So true, and yet so difficult to swallow. I remember first thinking about that when I was 7, realizing it was incredible that I actually existed--that ***I*** was conscious, despite the odds against it--odds which I lacked the perspective to come close to fully comprehending. Yet I sometimes wonder if this is really true, or if any philosophers have theories that all of our consciousnesses were inevitable, because the odds against survival of every ancestor seem so overwhelming.
And on the other hand, my brother in law, and his and my sister's two sons had a very close encounter with non-existence in late October or early November of 1621, when their ancestor tumbled off of the Mayflower during a gale. Here's the story:
"In the fall of 1620, the Mayflower's ability to steady herself in a gale produced a most deceptive tranquillity for a young indentured servant named John Howland. As the Mayflower lay ahull, Howland apparently grew restless down below. He saw no reason why he could not venture out of the fetid depths of 'tween decks for just a moment...
"The Mayflower lurched suddenly to leeward. Howland staggered to the ship's rail and tumbled into the sea.
That should have been the end of him. But dangling over the side, and trailing behind the ship was the topsail halyard, the rope used to raise and lower the upper sail. Howland was in his midtwenties and strong, and when his hand found the halyard, he gripped the rope with such feral desperation that even though he was pulled down more than ten feet below the ocean's surface, he never let go. Several sailors took up the halyard and hauled Howland back in, finally snagging him with a boat hook and dragging him up onto the deck."
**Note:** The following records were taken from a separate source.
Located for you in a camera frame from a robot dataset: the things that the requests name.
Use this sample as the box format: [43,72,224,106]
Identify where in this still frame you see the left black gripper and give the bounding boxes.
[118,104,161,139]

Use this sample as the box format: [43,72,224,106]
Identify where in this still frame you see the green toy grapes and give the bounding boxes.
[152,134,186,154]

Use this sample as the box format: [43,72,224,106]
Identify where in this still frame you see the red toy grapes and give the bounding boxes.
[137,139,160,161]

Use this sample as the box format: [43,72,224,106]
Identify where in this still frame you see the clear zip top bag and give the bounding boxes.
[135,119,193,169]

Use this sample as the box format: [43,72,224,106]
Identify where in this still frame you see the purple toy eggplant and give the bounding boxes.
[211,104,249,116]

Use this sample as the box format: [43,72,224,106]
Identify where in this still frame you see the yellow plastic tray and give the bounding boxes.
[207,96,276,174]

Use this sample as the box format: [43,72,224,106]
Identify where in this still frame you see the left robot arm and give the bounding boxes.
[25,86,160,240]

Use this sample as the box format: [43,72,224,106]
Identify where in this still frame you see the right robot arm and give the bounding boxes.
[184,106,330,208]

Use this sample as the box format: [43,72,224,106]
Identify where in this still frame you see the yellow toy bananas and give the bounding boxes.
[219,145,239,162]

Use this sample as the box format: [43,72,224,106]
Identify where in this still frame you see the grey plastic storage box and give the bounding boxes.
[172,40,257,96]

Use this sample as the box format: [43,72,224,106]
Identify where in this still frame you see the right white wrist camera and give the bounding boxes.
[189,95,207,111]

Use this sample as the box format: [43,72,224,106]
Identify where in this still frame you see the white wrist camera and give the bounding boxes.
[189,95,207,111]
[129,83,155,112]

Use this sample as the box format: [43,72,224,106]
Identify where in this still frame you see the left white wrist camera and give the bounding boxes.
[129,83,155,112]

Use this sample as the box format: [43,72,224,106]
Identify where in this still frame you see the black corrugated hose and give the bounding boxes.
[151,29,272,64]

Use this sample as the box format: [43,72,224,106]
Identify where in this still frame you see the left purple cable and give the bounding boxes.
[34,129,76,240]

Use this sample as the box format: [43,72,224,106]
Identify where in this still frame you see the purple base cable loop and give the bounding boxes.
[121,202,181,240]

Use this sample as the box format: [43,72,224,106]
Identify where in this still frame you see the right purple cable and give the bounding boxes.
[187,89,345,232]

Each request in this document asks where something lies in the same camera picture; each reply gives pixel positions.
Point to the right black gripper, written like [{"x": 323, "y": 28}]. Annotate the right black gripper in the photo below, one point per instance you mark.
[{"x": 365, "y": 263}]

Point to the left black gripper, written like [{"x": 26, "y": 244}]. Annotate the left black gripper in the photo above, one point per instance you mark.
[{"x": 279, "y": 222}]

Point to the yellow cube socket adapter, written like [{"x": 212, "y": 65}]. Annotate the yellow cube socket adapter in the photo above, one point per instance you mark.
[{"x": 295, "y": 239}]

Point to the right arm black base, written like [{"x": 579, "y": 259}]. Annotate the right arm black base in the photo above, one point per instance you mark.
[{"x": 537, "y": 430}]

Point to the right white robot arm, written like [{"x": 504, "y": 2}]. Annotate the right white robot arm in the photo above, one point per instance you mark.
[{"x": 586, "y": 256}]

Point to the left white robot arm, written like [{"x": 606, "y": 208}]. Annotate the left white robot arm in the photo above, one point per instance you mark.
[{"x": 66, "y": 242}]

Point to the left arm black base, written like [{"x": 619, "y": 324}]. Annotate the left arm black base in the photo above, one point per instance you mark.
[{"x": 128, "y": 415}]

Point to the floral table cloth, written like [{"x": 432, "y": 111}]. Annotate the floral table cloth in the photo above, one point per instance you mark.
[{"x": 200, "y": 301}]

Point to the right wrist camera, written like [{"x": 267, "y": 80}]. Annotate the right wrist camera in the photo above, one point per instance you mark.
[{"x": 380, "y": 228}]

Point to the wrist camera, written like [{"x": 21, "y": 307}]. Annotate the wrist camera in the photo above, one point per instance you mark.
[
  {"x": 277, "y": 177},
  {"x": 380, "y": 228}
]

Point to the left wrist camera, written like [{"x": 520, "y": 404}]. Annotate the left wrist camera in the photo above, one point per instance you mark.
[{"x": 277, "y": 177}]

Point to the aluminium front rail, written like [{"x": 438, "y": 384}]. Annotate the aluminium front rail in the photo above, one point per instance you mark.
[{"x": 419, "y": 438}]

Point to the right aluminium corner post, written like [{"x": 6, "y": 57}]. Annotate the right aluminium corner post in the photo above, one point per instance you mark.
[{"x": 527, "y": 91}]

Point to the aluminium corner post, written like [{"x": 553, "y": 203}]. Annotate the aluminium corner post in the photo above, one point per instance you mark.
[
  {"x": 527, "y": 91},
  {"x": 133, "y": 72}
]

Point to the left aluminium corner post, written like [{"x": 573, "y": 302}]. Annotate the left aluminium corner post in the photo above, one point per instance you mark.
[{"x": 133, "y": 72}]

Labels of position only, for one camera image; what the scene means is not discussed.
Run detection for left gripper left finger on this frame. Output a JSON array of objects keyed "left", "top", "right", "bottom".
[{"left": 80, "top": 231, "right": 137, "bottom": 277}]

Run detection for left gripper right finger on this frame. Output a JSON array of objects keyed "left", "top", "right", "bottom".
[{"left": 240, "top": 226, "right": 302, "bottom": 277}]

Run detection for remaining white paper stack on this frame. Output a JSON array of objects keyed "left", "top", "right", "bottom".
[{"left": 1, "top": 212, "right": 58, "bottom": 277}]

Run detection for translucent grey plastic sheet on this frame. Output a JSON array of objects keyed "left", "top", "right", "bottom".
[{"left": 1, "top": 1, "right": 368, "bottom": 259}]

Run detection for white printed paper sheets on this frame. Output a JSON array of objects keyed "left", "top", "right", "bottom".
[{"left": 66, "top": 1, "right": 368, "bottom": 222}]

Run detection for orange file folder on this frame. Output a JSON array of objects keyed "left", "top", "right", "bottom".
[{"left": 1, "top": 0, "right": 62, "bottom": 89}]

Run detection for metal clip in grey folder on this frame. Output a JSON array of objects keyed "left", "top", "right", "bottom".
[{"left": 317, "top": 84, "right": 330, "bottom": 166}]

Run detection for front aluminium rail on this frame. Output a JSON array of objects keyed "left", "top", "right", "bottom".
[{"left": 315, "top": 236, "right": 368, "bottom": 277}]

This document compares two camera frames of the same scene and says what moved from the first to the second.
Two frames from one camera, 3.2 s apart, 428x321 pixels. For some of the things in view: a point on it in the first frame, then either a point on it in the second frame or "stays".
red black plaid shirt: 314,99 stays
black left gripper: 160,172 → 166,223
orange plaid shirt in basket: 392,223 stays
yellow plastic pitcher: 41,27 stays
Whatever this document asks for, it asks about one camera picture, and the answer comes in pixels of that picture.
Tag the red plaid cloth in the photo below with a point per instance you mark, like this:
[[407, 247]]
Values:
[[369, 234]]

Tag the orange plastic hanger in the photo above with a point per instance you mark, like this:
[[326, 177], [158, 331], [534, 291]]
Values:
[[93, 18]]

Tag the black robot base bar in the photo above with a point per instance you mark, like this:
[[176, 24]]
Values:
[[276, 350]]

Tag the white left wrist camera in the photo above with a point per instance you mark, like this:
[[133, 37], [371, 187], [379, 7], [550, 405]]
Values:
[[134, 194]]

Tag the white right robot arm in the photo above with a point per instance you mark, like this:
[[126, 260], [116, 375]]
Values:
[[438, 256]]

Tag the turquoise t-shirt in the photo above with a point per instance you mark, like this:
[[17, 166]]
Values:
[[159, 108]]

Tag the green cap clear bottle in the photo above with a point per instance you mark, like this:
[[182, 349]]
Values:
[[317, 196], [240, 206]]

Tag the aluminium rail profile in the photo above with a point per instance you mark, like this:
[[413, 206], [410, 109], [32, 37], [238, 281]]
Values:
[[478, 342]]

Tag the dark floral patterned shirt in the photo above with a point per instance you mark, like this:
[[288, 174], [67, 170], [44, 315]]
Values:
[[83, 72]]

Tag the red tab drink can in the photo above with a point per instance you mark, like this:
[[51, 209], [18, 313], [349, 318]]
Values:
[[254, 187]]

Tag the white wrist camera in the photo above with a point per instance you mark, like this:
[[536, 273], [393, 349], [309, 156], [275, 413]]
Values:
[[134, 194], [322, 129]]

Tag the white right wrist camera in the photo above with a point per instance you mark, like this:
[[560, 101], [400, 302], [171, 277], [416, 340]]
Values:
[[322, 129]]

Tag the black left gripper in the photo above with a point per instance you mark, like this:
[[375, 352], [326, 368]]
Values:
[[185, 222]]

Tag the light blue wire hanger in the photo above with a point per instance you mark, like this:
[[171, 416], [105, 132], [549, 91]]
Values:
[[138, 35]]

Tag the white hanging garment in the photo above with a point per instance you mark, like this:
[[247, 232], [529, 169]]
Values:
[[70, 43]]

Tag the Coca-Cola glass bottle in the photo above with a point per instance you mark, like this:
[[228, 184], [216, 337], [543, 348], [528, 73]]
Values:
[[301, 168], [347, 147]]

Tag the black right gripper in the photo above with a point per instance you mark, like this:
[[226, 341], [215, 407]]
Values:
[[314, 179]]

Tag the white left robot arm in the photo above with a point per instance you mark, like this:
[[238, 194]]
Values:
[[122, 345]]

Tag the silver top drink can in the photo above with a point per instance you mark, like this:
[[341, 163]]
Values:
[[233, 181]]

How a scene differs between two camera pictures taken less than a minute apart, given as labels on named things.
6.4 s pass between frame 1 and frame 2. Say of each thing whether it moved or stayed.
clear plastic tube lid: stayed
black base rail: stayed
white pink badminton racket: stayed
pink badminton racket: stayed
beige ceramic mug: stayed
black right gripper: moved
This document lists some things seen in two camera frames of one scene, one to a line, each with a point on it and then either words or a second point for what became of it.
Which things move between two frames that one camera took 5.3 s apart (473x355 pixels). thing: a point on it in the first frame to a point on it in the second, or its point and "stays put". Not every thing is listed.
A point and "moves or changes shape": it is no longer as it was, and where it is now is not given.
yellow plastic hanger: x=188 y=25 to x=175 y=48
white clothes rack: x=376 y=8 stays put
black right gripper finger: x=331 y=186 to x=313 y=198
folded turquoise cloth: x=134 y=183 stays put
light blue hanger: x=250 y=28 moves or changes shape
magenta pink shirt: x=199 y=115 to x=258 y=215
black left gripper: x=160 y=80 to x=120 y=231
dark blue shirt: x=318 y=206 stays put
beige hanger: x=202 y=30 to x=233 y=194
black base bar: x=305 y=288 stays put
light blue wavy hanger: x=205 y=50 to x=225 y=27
--Nathaniel Philbrick, Mayflower, a story of courage, community, and war
So much less dramatically, and yet, with its own drama of a different sort, had my father gone for graduate school to the University of Chicago instead of to Harvard, he would not have been present to flip over my mother the moment he saw her enter the statistics class on his first day of graduate school, and I would never have marveled, at age 7, at the beauty of the hill on which we lived in Seattle, and how amazing it was that I existed to perceive it.
Oh this was wonderful! All the moments of coincidence and luck that bring us into being!
David, I too am one of Howland's ancestors. He has a huge family tree.
I know. By my own estimate there are between 4 and 40 million alive today. (But my level of certainty on those numbers is low.)
WoW! Great share.
Two fine accounts. I read them both over the breakfast table this morning. Yowza indeed!
Yowsa, David; my eyes widened as I read this!
Thank you for your remark! Always good catching up with you, Leave me a text I’ve got something beneficial to share with you
+15754590814
Happy New Year to Rob, your Managing Editor, and to the whole TE Community. I'm an eternal optimist, who's also a realist. I believe good things will happen because I have faith that the majority of people in this country, and indeed, in the world, want the same thing... to have a positive influence on their neighbors, and to leave the world a better place than they found it. All good intentions, which, to date, we have failed at. But the future is yet to be written, and I believe humanity will step up and do the right thing.
That paragraph near the end about what it has taken for me, for any of us, to survive and be living at this moment in history, resonated with me. I have often wondered why, after three bouts with cancer, I'm still here. I'm not sure that I have what it takes to have a tremendous effect on the future of the country or the world. But I do know, that even though by all rights, I should have died four years ago, I've been granted the opportunity to care for my aging parents - my mother passed away two weeks ago, and my father lives with us. My prayer has been to outlive them, so I can always care for them. I've been blessed to have that opportunity so far, despite all probability to the contrary. I hope I can have many more years to see my non-binary kid continue into productive adulthood.
I also believe what has been told in so many time travel movies, that one small change in the past, can have gargantuan (and usually) catastrophic consequences. If that's true, then the tiniest things we do today, like a butterfly's wings, can surely change the future for the better. I'm resting my New Year's hopes on that.
Blessings to you all.
Thank you. I am with you as so many are!
💖🌺
A beautiful tribute to your humanity...
“What is it you plan to do with your one wild and precious life?” ~ Mary Oliver.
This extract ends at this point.